I campioni di terreno possono essere completamente elaborati per ottenere isolati in appena sette giorni. Una configurazione sperimentale ben organizzata, come l'etichettatura dei tubi di coltura e la preparazione dei supporti con un giorno di anticipo, è la chiave per evitare di sentirsi sopraffatti durante l'esperimento. Inizia con la preparazione di un set di tubi di coltura sterili da 13 millilitri.

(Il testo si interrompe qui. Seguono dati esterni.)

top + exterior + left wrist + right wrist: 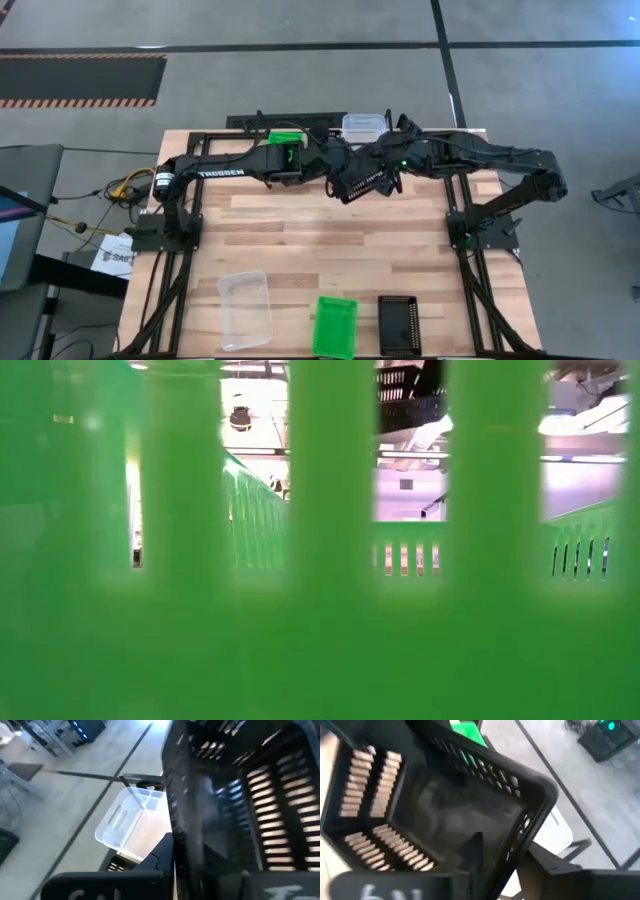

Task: Stack baskets on shelf by color
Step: Stack the top black bin into the black bin on the shelf

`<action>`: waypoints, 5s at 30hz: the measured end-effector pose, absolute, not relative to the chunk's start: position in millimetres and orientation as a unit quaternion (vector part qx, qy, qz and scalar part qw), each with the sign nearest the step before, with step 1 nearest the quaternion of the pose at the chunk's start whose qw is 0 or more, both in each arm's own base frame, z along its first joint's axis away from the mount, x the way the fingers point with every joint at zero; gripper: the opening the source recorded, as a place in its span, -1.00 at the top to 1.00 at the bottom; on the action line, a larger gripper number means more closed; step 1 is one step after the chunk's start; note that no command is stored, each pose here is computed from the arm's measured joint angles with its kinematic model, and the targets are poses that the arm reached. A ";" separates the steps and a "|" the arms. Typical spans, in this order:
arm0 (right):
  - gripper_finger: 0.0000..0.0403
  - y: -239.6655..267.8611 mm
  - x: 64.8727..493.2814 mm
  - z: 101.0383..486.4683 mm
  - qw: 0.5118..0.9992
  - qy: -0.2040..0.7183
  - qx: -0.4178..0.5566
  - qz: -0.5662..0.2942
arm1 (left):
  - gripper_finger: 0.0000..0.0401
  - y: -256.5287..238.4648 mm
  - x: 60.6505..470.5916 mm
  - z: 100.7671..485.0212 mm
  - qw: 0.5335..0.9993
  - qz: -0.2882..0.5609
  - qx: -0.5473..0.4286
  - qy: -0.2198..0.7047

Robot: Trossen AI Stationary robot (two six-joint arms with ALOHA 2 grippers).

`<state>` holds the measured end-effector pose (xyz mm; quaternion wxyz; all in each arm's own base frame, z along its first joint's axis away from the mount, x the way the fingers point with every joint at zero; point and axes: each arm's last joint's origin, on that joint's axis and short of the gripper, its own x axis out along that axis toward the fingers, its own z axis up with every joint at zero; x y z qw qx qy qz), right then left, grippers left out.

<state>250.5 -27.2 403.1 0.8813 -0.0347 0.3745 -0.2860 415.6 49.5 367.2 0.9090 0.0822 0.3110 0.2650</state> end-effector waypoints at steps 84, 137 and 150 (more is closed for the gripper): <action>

Etichettandoli con ID campione di terreno, quindi utilizzare una pipetta sierologica per aggiungere cinque millilitri di estratto di lievito-peptone-destrosio brodo integrato con cloramfenicolo e benomil in ogni tubo. All'interno di un armadio di biosicurezza per organismi di livello due, trasferire circa 0,1 grammi di terreno nel tubo di coltura appropriato utilizzando un applicatore sterile di punta piana in legno. Tappare saldamente il tubo fino alla prima fermata, evitando fuoriuscite e consentendo lo scambio d'aria durante l'incubazione.

Quindi incubare i tubi di coltura in un tamburo a rulli per 24 ore a una temperatura ritenuta ottimale per massimizzare la crescita del lievito. Quindi etichettare le piastre di agar peptone-destrosio dell'estratto di cloruro e benomyl con l'ID del campione di terreno prima di trasferire il surnatante sul terreno sul terreno solido. Rimuovere i tubi di coltura dal tamburo a rulli.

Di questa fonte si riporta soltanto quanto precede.